Moonsec, a malware research company, has released a new tool called “Moonsec Decryptor” that can deobfuscate some of the malware samples previously released by the company. In this article, we’ll give you a brief introduction to Moonsec and their deobfuscation tool, and then provide you with five tips on how to use it to your advantage.
What is Deobfuscation?
Deobfuscation is the process of removing obfuscation from code, which can make it easier to understand and reverse engineer. The goal is to make the code as readable and understandable as possible so that vulnerabilities can be identified and exploited more easily.
There are a few different methods that can be used when deobfuscating code:
1. Remove Encryption/Security Measures
Many malware authors will encrypt their code in an attempt to prevent investigators from understanding what they are looking at. This can be done using a variety of methods, including random number generators, encryption algorithms, and secret key pairs. By removing these security measures, it becomes much easier to understand the code structure and identify vulnerabilities.
2. Reveal Functionality Disguised As Code
Many malware authors will disguise functionality as code in order to hide it from view. For example, some malware authors may use variable names that closely resemble legitimate programming keywords in order to trick analysts into thinking they are seeing actual code. By revealing these hidden features, it becomes much easier to identify where the malicious activity is taking place within the file.

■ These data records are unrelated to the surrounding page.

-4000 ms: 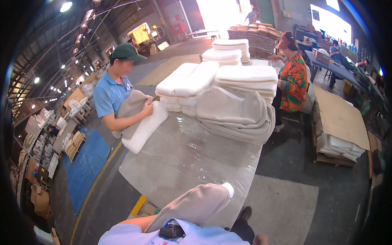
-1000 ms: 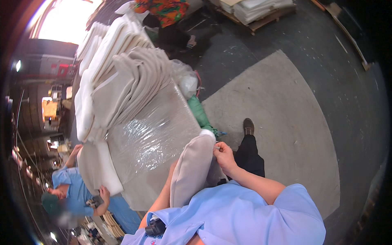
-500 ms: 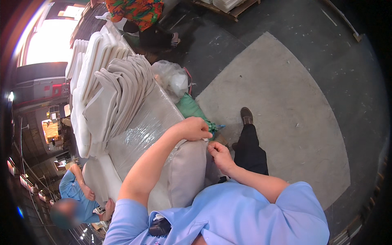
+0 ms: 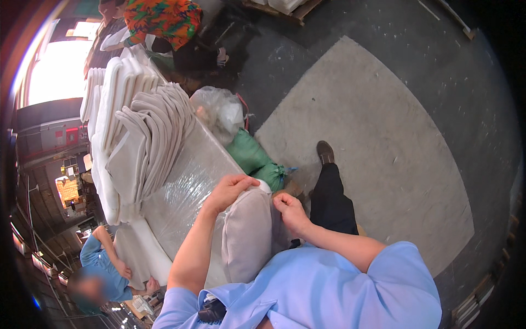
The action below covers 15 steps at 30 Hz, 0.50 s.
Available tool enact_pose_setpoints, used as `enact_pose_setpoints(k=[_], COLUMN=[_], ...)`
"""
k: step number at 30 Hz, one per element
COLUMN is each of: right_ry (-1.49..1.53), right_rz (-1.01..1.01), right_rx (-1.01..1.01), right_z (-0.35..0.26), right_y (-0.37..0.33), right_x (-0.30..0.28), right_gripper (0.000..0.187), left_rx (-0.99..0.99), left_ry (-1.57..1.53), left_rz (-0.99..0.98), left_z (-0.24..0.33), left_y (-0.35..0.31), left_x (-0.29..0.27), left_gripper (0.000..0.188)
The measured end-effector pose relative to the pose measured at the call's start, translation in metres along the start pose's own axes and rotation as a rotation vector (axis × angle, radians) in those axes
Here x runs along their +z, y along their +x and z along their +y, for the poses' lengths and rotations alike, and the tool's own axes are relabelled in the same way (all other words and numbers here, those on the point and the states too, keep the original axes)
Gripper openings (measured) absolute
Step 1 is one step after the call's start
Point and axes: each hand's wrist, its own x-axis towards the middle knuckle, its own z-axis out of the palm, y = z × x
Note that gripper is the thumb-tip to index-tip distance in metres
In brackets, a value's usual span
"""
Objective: The person wraps rectangular foam cushions in fabric covers at a work table. They pull the fabric over the foam, smooth the edges, and stack the finished items. Another worker across the table performs similar wrapping tasks.
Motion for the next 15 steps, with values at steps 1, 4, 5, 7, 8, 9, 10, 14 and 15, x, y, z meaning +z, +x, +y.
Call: enact_pose_setpoints(k=[1, 4, 5, 7, 8, 9, 10, 14, 15], right_ry=[0.006, -0.035, -0.071, -0.098, -0.096, -0.101, 0.006, 0.106, 0.132], right_rz=[0.001, 0.003, 0.012, 0.005, -0.007, 0.012, -0.04, -0.18, -0.213], right_rx=[-0.002, -0.008, -0.019, 0.007, 0.058, 0.023, 0.001, 0.046, 0.092], right_z=[0.0, 0.003, 0.006, 0.006, 0.007, 0.007, 0.011, -0.017, -0.023], right_y=[0.001, 0.003, 0.002, 0.006, 0.002, 0.001, -0.001, 0.002, 0.012], right_x=[0.0, 0.003, 0.004, 0.01, 0.01, 0.008, 0.002, 0.019, 0.024], right_gripper=[0.017, 0.017, 0.016, 0.014, 0.013, 0.011, 0.013, 0.019, 0.025], left_rx=[0.006, 0.022, 0.02, 0.055, 0.08, 0.108, -0.005, -0.492, -0.515], left_ry=[0.037, 0.227, 0.357, 0.511, 0.708, 0.874, 0.962, 1.06, 1.027], left_rz=[-0.008, -0.066, -0.119, -0.174, -0.3, -0.394, -0.416, -0.7, -0.674], left_z=[-0.003, 0.005, 0.018, 0.025, 0.031, 0.052, 0.056, 0.077, 0.067], left_y=[0.003, 0.013, 0.022, 0.035, 0.046, 0.055, 0.061, 0.084, 0.082], left_x=[-0.001, -0.01, -0.01, -0.006, 0.0, 0.013, 0.025, 0.041, 0.02], left_gripper=[0.037, 0.038, 0.039, 0.046, 0.048, 0.041, 0.04, 0.052, 0.052])
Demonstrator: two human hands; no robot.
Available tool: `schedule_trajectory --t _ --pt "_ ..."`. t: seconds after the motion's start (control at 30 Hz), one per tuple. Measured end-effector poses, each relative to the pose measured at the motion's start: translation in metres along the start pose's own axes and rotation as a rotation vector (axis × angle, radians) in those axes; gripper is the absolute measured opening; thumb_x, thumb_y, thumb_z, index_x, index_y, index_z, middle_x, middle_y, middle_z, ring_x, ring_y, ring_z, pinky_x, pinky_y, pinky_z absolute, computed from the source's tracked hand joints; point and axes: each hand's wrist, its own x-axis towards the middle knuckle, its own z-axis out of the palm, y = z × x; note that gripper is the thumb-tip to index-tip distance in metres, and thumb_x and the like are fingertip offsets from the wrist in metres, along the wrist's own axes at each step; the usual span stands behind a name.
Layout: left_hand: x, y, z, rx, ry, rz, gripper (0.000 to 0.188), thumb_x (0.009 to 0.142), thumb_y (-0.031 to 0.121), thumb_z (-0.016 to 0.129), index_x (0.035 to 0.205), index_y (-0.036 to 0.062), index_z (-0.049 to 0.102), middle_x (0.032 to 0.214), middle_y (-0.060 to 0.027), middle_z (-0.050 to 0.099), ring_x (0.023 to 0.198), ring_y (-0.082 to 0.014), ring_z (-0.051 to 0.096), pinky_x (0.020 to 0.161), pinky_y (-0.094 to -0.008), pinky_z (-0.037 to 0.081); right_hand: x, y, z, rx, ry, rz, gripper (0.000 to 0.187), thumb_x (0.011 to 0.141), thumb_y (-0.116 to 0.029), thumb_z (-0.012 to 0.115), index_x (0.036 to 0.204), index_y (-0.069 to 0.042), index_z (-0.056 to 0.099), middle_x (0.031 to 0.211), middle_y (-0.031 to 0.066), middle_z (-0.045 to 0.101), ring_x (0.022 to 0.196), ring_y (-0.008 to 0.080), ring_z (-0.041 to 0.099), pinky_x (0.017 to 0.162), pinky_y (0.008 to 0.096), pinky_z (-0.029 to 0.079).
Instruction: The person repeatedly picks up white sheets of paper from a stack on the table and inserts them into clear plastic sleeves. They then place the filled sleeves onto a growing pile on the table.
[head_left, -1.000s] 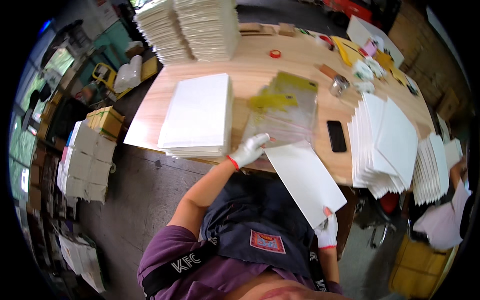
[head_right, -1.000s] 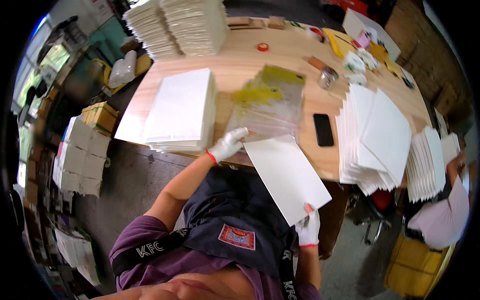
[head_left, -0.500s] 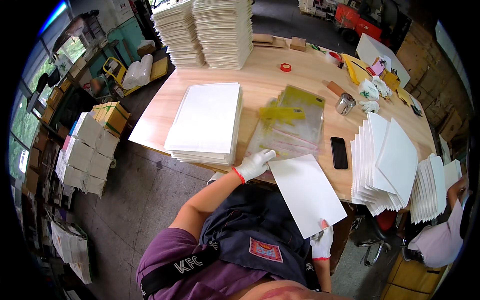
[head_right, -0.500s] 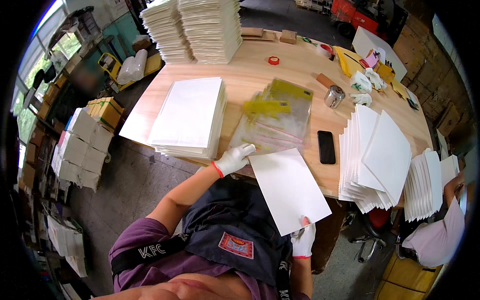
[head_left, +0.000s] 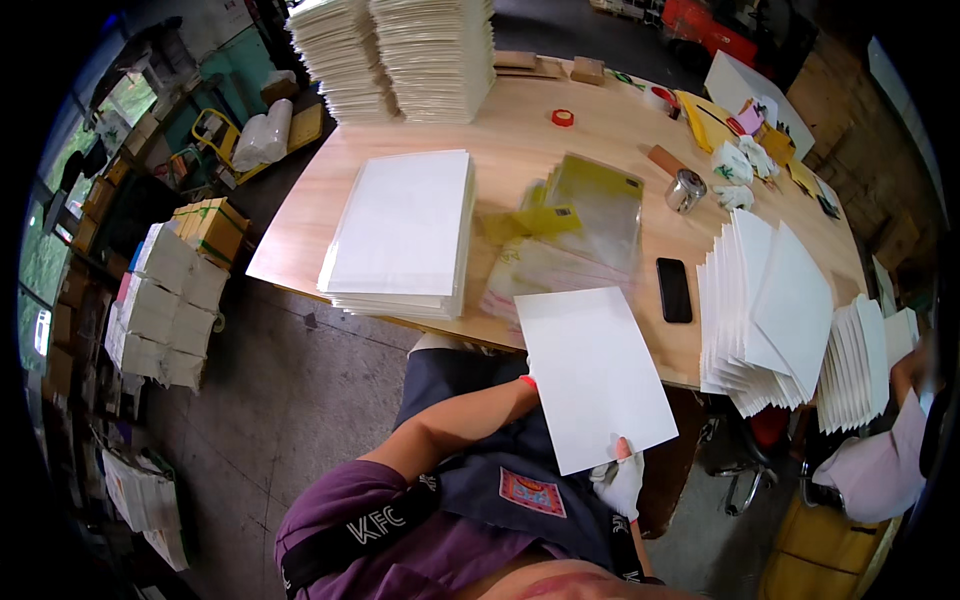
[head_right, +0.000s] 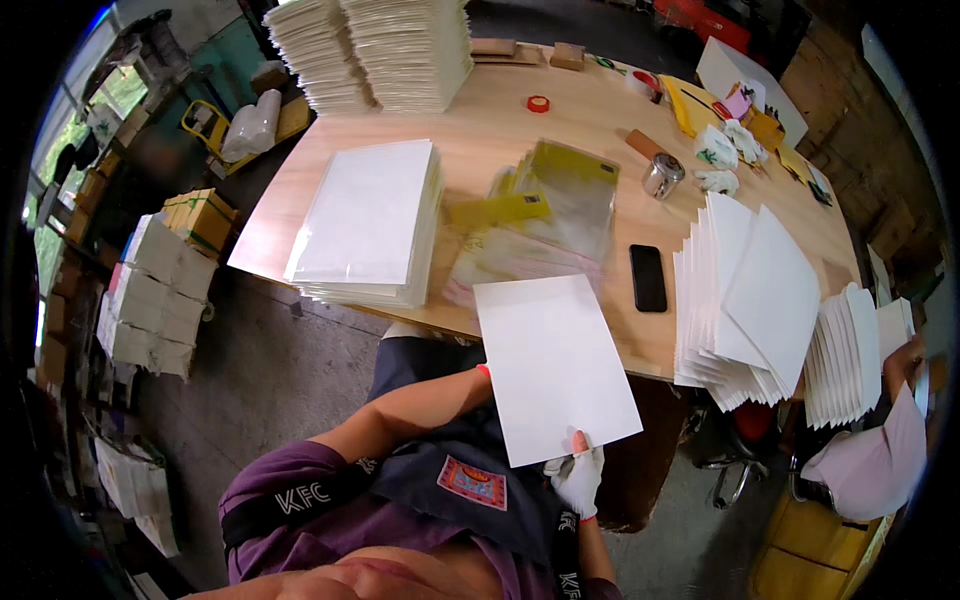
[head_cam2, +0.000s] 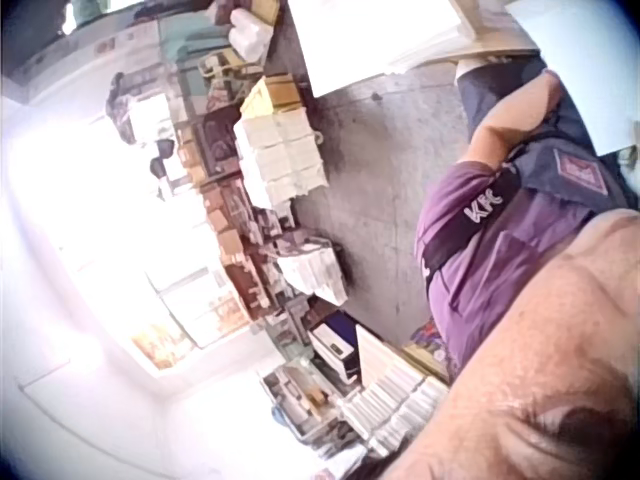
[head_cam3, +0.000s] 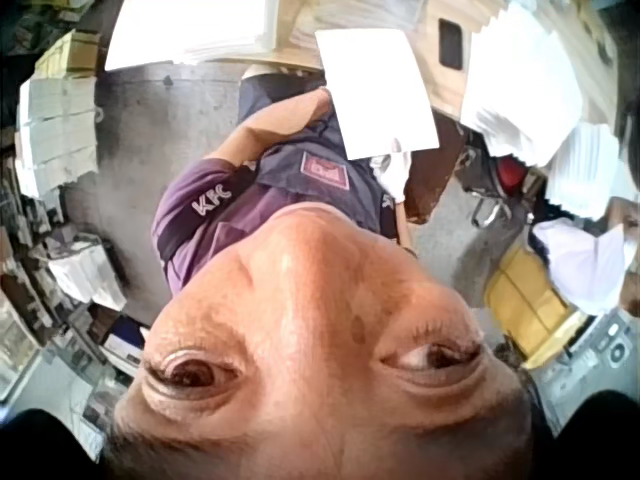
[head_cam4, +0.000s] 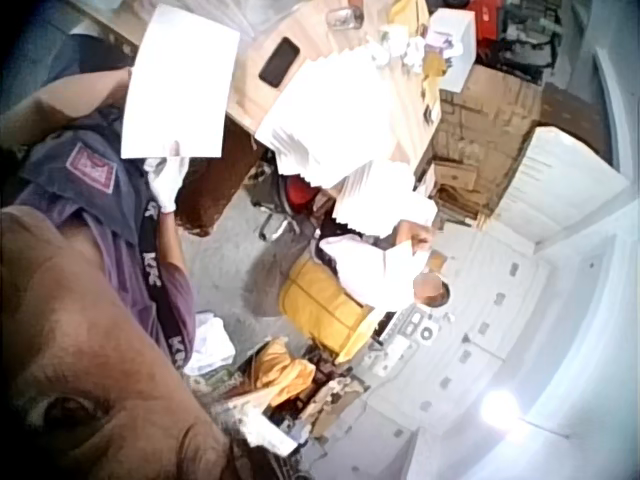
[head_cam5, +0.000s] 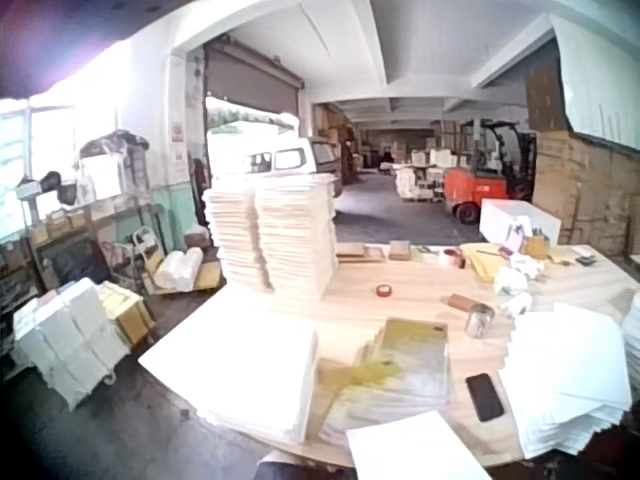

3. Remove Obfuscation Tactics From Code
Another method that can be used when deobfuscating code is to remove any obfuscation tactics that have been applied. This includes things like binary data encoding schemes, compression techniques, and password protection schemes. By removing these layers of obfuscation, it becomes much easier for analysts to understand the underlying logic
Types of Deobfuscation
There are many ways to deobfuscate a payload, but the most effective technique depends on the exploit and the language used.
Some deobfuscation techniques may require reverse engineering or malware analysis. For example, for an exploit written in C, you may need to understand how the compiler works to deobfuscate it.
In some cases, you can simply remove all of the obfuscation and analyze the codebase directly. Another option is to use a deobfuscation tool that automatically detects and removes obfuscation from codebases.
How to Deobfuscate a Moonsec Exploit
Moonsec’s exploits are well-crafted and difficult to decipher. In this blog post, we will show you how to deobfuscate an exploit from Moonsec’s latest release.
First, you will need the exploit file and the decryption key.
The following steps will help you decrypt the exploit:
1) Open the moonsec_x64.exe file in a text editor like Notepad.
2) Locate the “debug” string at the beginning of the file. This string is used by Moonsec to debug their exploits.
3) Replace all occurrences of “debug” with “nop” in order to disable debugging features for the exploit. The resulting code should look like this: nop ;
4) Next, locate the function that handles decoding a file usingmoonsec_libc function pointer as an argument. This function is located inside of a moonsec_x64_handler() subroutine which is defined in a moonsec_x64.h header file. The exact location of this subroutine can be found by looking through Moonsec’s source code for their x64 binaries.
5) Once you have located this function, you will need to modify it so that it will decode any files that are passed to it as input instead of just .txt files. To do this, replace
Deobfuscating moonsec exploits can be a daunting task, but with the right techniques and tools, it is possible to make sense of the malicious code. By understanding how moonsec exploits work and what components are involved, you can start to identify potential vulnerabilities in your own systems. These tips will help you deobfuscate a moonsec exploit without much difficulty.